Certitude is beyond denial. But if the information is inconsistent with expectations, it receives more scrutiny than information consistent with that expected.

The strongest distinguishing characteristic of humans is their power of denial. ~ American scholar Deborah Harkness

People are rational enough to attempt cognitive consistency. Evidence that presents incongruity to opinion is often massaged until incorporated as confirming or picked at until its certainty is discounted.

People tend to interpret subsequent evidence so as to maintain their initial beliefs. The biased assimilation processes underlying this effect may include a propensity to remember the strengths of confirming evidence, but the weaknesses of disconfirming evidence, to judge confirming evidence as relevant and reliable but disconfirming evidence as irrelevant and unreliable, and to accept confirming evidence at face value while scrutinizing disconfirming evidence hypercritically. ~ American psychologist Charles Lord et al

Normal

What people consider normal is a curious blend of statistical and moral notions.

People’s conception of the normal deviates from the average in the direction of what they think ought to be so. ~ American psychologist Adam Bear & American ethicist Joshua Knobe

Rationally, there should be a clear distinction between how things are and how things ought to be. But the two are typically blended together.

Normal is commonly construed as a bit better than actuality. This bias settles the mind into a comfort zone that acquiesces to the status quo while not abandoning betterment.

It is easy to see that normalization is a slippery slope. Becoming accustomed to creeping evil may soothe the soul while selling it in increments.

People’s attitudes toward atypical behavior are frequently colored by this blended conception of normality. ~ Adam Bear & Joshua Knobe

Framing

A framing effect is said to occur when equivalent descriptions lead to different choices. ~ American psychologists Shlomi Sher & Craig McKenzie

A framing effect is a bias introduced by viewing a situation in a certain context. Framing often occurs in terms of personal gain or loss. Humans are typically more loss-averse than they are gain-oriented.

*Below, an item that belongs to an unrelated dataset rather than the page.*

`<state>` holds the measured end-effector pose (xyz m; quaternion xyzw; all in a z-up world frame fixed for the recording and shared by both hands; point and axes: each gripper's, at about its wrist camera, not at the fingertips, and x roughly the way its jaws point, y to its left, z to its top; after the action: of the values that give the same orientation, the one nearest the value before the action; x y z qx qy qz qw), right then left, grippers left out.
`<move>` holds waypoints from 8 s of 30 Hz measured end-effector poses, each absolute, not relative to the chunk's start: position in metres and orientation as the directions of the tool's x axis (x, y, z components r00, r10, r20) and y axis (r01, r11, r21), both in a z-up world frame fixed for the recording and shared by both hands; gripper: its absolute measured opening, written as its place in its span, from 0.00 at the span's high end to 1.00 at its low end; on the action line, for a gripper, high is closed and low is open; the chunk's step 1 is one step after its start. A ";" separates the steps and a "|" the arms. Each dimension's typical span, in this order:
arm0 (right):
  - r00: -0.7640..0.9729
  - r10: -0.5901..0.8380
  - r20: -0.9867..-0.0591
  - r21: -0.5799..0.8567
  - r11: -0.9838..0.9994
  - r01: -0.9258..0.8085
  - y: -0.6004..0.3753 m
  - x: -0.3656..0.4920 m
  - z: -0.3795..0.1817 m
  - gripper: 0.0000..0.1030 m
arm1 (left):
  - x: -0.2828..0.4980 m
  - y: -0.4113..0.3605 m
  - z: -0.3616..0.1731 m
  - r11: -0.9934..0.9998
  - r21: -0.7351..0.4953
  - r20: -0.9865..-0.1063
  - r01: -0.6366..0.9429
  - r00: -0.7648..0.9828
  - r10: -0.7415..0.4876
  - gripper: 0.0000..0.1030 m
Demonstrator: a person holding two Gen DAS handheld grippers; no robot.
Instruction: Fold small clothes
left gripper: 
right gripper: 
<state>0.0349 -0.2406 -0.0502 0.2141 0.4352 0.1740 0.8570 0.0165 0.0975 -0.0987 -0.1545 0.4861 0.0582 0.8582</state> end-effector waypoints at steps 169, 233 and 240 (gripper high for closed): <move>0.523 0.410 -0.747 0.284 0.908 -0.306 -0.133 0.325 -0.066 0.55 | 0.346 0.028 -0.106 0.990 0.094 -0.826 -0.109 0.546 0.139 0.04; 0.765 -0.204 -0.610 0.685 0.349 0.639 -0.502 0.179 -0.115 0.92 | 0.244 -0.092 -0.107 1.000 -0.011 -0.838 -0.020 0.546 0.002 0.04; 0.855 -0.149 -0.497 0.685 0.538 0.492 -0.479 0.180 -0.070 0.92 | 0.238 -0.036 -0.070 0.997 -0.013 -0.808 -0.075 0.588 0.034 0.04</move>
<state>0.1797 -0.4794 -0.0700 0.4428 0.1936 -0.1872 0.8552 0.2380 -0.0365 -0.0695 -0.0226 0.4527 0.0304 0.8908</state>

Human choices are remarkably susceptible to the manner in which options are presented. This so-called “framing effect” represents a striking violation of the standard economics accounts of human rationality. ~ English cognitive cognitive scientist Benedetto De Martino et al

When a situation has a negative frame, people avoid risk. Given a positive frame, risk appears less significant, even though the situation is the same.

The degree of honesty or deception people practice involves a calculation of cost, often done subconsciously. People who are primed to think in terms of money tend to cheat. People who are primed to self-reflect on their qualities tend toward honesty.

Framing occurs all the time. The mind frames a situation for us subconsciously, and off we go. It takes conscious mental effort to neutralize framing effects.

Sunk Cost

People are notoriously bad at making assessments on when it’s time to stop. They tend to be influenced by the psychological sense that they might be throwing away their investments. ~ American psychologist Alan Lambert

There is a strong tendency to view time or resources spent as an investment, even when the relevant dynamic has no relation to, or prospect for, reward. Some things simply don’t pay back.

Feeling a “sunk cost” can strongly bias the decision to continue an endeavor, and so risk further loss. The sunk-cost effect reflects emotional attachment. Continuing a gamble, a bad relationship, or a war, is commonly done simply because an “investment” has been made, and to not persist would be a “waste.”

Lives may be one of the more potent triggers of the sunk-cost effect. Money and relationships that are sunk are tough, too, but throwing away lives is deeply aversive, and such a powerful thing. ~ Alan Lambert

Many animals beside humans suffer sunk-cost thinking. Its bias of diligence is not without rationale, and so has been conserved in evolution.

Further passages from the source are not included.